A Journey from Pastor to Politician

A Journey from Pastor to Politician

Can you imagine being an elected official in March 2020? You’ve run your race, made your promises, and finally won. Then you’re hit with a global 100-year pandemic, and those promises are the least of your worries. Now you’re just trying to navigate a profoundly complex, contentious crisis full of tough choices.

Would you want that job?

Today we hear from Morgan Schmidt, a pastor, peacemaker, and aspiring politician who does want that job—and how community power during COVID became her motivation.

“I had been a pastor for many years,” Morgan says. “I actually talked Jon Huckins into letting us do the first youth immersion trip down in Tijuana years ago, and I’ve been connected to Global Immersion ever since. Then when the pandemic hit, we began asking ourselves how we might be good news in the community while needing to distance.”

On a whim, Morgan created a Facebook page called Pandemic Partners that gained three thousand followers overnight. The group’s focus was simple: support one another during the crisis.

Morgan beamed as she recalled the early days: “It was the honor of my life to see people come out of the woodwork to care for one another. A single mom receiving much-needed wet wipes, a family living off the grid needing propane to stay warm, people looking for work, and on and on—it was incredible to see how people shared their needs and took care of each other.”

Pandemic Partners groups quickly popped up across the USA as more and more people stepped up to serve, and the original group ultimately reached 11,000 people in Bend, Oregon, alone, with at least 30 other groups spread all over the country.

“As great as it was to see all these needs being met,” Morgan said, “it was clear that this kind of grassroots support for one another wasn’t necessarily addressing the core, systemic issues many of our most vulnerable neighbors face.”

So Morgan resigned as a pastor and ran for office; though, as she puts it: “In a sense, I’m still a pastor. Instead of pastoring a particular faith community, I’m working to care for my entire community.”

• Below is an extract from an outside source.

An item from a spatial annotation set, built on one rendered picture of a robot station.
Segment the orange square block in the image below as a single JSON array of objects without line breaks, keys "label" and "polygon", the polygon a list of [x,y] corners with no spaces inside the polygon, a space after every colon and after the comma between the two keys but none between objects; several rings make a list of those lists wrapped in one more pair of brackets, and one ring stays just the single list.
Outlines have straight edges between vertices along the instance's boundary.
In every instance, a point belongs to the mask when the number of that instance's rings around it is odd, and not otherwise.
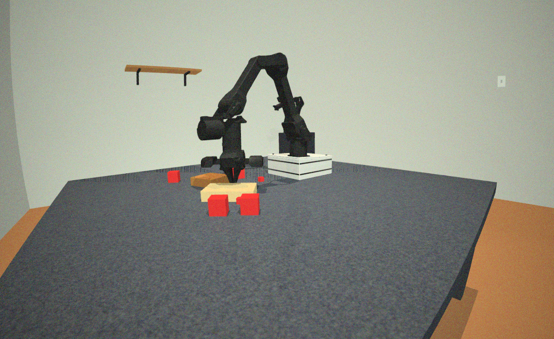
[{"label": "orange square block", "polygon": [[210,183],[229,183],[226,174],[207,173],[199,176],[190,177],[191,186],[207,187]]}]

Peacemaking happens in the pivotal moments, like when Morgan and a few other clergy (including our own Jer Swigert) joined a nonviolent protest in Bend organized by BIPOC activists and surrounded an ICE bus that had detained two of their undocumented neighbors. But she warns that our peacemaking can’t only be the ‘big’ moments:

“You have to take the heart of those life-changing moments and let it bleed into the boring stuff. How we handle the small, day-to-day stuff in between those big moments says a lot about us, and it starts by asking ourselves, ‘Who are my neighbors? How do we care for each other in the minutia? How can we keep focus on all these little fibers that weave the fabric of our life together? Because it has to work toward flourishing for everyone, where all can thrive.”

In true Everyday Peacemaker fashion, Morgan saw the chaos and heartbreak of the pandemic and, rather than look away, she took action. Stories like this—your stories–give us such hope. Thank you, and good luck to Morgan as she runs for office!


Morgan Schmidt has spent the past fifteen years in public service, reaching out to neighbors and vulnerable populations, building effective working relationships, coordinating coalitions of stakeholders. She regularly speaks on caring for our neighbors and engaging our community with curiosity and openness.

She has dedicated her career to community building and collaboration as the Leader of Pandemic Partners, former Director of the Bend Youth Collective, Chair of the Homeless Leadership Coalition’s Community Engagement Committee, Chair of the Presbytery of the Cascades Wildfire Response Committee, and Co-Founder of Clergy for Justice of Central Oregon.